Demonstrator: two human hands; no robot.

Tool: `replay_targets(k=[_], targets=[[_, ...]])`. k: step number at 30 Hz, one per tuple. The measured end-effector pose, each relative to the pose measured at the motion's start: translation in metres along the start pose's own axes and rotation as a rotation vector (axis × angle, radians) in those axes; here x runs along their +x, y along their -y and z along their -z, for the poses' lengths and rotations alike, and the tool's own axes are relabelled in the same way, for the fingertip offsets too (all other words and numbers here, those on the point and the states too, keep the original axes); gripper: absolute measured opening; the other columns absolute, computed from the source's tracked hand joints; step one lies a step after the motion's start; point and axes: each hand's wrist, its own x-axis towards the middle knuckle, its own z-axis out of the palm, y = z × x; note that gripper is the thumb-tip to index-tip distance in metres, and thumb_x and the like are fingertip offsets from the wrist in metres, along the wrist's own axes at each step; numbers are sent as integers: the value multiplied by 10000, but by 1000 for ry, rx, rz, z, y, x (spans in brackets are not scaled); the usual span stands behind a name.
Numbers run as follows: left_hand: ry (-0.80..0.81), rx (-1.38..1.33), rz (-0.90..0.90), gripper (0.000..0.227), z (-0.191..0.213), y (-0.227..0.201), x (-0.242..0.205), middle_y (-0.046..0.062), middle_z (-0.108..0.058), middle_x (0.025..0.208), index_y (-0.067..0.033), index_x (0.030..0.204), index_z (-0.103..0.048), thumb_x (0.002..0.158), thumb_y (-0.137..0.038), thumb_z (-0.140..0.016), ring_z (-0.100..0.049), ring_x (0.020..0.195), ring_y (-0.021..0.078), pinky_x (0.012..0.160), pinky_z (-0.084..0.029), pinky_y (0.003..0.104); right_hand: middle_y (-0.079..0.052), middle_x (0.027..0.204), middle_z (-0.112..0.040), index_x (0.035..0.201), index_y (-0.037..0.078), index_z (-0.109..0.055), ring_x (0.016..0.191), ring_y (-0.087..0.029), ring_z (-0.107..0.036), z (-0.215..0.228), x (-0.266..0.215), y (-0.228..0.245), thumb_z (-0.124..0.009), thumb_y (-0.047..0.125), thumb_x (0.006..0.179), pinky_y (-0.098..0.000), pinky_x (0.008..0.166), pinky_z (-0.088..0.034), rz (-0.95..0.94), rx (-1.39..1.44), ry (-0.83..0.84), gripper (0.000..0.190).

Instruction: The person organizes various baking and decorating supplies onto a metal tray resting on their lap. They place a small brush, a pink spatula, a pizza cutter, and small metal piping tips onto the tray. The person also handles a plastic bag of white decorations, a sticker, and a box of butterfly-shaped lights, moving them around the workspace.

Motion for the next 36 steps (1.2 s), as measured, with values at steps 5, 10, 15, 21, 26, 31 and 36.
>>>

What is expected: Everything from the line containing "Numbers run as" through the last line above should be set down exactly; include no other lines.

Answer for this exercise:
Numbers run as follows: left_hand: ry (-0.80..0.81), rx (-1.38..1.33), rz (-0.90..0.90), gripper (0.000..0.227), z (-0.191..0.213), y (-0.227..0.201), x (-0.242..0.205), middle_y (-0.046..0.062), middle_z (-0.108..0.058), middle_x (0.025..0.208), index_y (-0.067..0.033), index_x (0.030..0.204), index_z (-0.103..0.048), thumb_x (0.002..0.158), thumb_y (-0.137..0.038), thumb_z (-0.140..0.016), ring_z (-0.100..0.049), ring_x (0.020..0.195), ring_y (-0.021..0.078), pinky_x (0.012..0.160), pinky_z (-0.084..0.029), pinky_y (0.003..0.104); right_hand: middle_y (-0.079..0.052), middle_x (0.027..0.204), middle_z (-0.112..0.040), index_x (0.035..0.201), index_y (-0.037..0.078), index_z (-0.109..0.055), ring_x (0.016..0.191), ring_y (-0.087..0.029), ring_z (-0.107..0.036), z (-0.215..0.228), x (-0.266..0.215), y (-0.228..0.245), thumb_z (-0.124..0.009), thumb_y (-0.047..0.125), thumb_x (0.006..0.179), pinky_y (-0.098..0.000), pinky_x (0.008..0.166), pinky_z (-0.088..0.034), rz (-0.95..0.94), rx (-1.39..1.44), ry (-0.83..0.84), gripper (0.000..0.190).

Instruction: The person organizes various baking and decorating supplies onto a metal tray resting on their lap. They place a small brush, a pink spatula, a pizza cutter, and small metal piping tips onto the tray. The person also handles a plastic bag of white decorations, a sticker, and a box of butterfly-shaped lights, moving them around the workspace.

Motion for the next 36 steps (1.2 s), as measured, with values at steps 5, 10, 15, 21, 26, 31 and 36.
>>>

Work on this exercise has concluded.